Vertical Landing for Micro Air Vehicles using Event-Based Optical Flow

Small flying robots can perform landing maneuvers using bio-inspired optical flow by maintaining a constant divergence. However, optical flow is typically estimated from frame sequences recorded by standard miniature cameras. This requires processing full images onboard, which limits the update rate of divergence measurements and thus the speed of the control loop and the robot. Event-based cameras overcome these limitations by only measuring pixel-level brightness changes at microsecond temporal accuracy, hence providing an efficient mechanism for optical flow estimation. This paper presents, to the best of our knowledge, the first work integrating event-based optical flow estimation into the control loop of a flying robot.

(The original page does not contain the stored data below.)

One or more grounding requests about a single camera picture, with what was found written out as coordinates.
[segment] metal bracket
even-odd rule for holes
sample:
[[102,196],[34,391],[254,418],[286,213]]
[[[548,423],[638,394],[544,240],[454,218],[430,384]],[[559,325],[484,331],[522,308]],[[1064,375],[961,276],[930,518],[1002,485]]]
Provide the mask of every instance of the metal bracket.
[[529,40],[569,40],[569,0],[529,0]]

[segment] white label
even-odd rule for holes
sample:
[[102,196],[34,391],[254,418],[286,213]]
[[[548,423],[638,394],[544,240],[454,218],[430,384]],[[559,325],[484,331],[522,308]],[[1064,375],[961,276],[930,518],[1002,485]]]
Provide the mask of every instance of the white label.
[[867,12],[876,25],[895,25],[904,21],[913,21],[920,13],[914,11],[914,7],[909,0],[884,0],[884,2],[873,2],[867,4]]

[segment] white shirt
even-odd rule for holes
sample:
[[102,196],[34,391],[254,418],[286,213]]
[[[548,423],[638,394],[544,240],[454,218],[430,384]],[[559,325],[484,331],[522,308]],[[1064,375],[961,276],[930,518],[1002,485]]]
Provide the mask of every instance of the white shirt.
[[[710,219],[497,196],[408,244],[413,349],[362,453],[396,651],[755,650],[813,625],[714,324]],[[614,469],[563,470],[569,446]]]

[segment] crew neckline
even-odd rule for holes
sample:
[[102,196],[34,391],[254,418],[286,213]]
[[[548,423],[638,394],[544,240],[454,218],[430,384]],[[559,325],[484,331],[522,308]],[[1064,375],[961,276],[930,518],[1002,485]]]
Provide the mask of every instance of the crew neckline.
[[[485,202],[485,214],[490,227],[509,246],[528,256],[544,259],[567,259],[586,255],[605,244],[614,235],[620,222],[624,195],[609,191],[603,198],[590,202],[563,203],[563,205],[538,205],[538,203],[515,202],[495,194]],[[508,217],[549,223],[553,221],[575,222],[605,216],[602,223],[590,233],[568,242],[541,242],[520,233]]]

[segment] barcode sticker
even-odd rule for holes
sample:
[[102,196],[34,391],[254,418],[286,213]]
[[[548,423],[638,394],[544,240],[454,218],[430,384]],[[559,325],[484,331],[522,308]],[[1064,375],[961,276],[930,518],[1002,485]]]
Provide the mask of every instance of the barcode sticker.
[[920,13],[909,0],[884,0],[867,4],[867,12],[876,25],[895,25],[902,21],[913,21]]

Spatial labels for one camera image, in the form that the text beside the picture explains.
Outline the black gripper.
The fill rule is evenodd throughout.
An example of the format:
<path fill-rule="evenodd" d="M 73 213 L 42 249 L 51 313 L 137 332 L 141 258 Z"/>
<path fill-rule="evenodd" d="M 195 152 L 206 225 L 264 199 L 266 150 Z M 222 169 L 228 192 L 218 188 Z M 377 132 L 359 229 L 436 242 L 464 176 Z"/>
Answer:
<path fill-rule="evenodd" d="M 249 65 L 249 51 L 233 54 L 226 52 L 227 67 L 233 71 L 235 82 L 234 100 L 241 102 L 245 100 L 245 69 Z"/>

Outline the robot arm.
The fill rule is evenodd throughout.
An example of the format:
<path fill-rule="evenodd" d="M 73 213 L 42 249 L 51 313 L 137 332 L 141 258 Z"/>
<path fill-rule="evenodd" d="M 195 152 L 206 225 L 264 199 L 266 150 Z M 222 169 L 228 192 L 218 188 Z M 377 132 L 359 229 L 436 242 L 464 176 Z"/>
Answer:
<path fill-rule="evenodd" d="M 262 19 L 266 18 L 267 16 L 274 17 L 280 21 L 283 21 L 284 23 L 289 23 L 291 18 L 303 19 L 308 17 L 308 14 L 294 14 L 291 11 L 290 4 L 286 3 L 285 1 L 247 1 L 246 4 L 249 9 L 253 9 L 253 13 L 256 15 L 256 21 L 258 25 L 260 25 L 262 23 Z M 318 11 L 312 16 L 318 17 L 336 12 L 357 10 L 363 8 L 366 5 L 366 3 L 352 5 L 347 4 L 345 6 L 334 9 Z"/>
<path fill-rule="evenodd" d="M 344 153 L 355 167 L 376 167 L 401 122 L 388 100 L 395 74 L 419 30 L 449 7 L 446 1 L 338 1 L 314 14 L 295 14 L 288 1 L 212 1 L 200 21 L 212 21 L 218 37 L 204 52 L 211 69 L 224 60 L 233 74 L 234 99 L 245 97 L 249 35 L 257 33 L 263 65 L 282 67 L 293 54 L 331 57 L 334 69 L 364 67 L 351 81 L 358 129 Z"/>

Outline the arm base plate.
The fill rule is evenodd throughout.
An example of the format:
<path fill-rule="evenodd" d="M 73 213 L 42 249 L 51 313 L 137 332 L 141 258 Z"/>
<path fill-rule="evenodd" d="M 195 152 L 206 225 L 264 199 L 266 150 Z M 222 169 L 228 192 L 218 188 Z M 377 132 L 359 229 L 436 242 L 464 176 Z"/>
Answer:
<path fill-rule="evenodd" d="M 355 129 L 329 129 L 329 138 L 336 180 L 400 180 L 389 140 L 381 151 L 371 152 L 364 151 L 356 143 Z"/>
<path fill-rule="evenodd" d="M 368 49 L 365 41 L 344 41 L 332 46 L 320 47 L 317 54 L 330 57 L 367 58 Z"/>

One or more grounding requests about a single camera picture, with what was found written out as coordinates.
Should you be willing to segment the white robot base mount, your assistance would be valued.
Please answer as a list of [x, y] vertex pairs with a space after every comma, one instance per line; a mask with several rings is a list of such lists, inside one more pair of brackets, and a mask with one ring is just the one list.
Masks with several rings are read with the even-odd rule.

We extend an existing “local plane fitting” algorithm to obtain an improved and more computationally efficient optical flow estimation method, which is valid for a wide range of optical flow velocities. This method is validated for real event sequences. In addition, a method for estimating the divergence from event-based optical flow is introduced that accounts for the aperture problem. The developed algorithms are implemented in a constant divergence landing controller onboard a quadrotor. Experiments show that, using event-based optical flow, accurate divergence estimates can be obtained over a wide range of speeds. This enables the quadrotor to perform very fast landing maneuvers.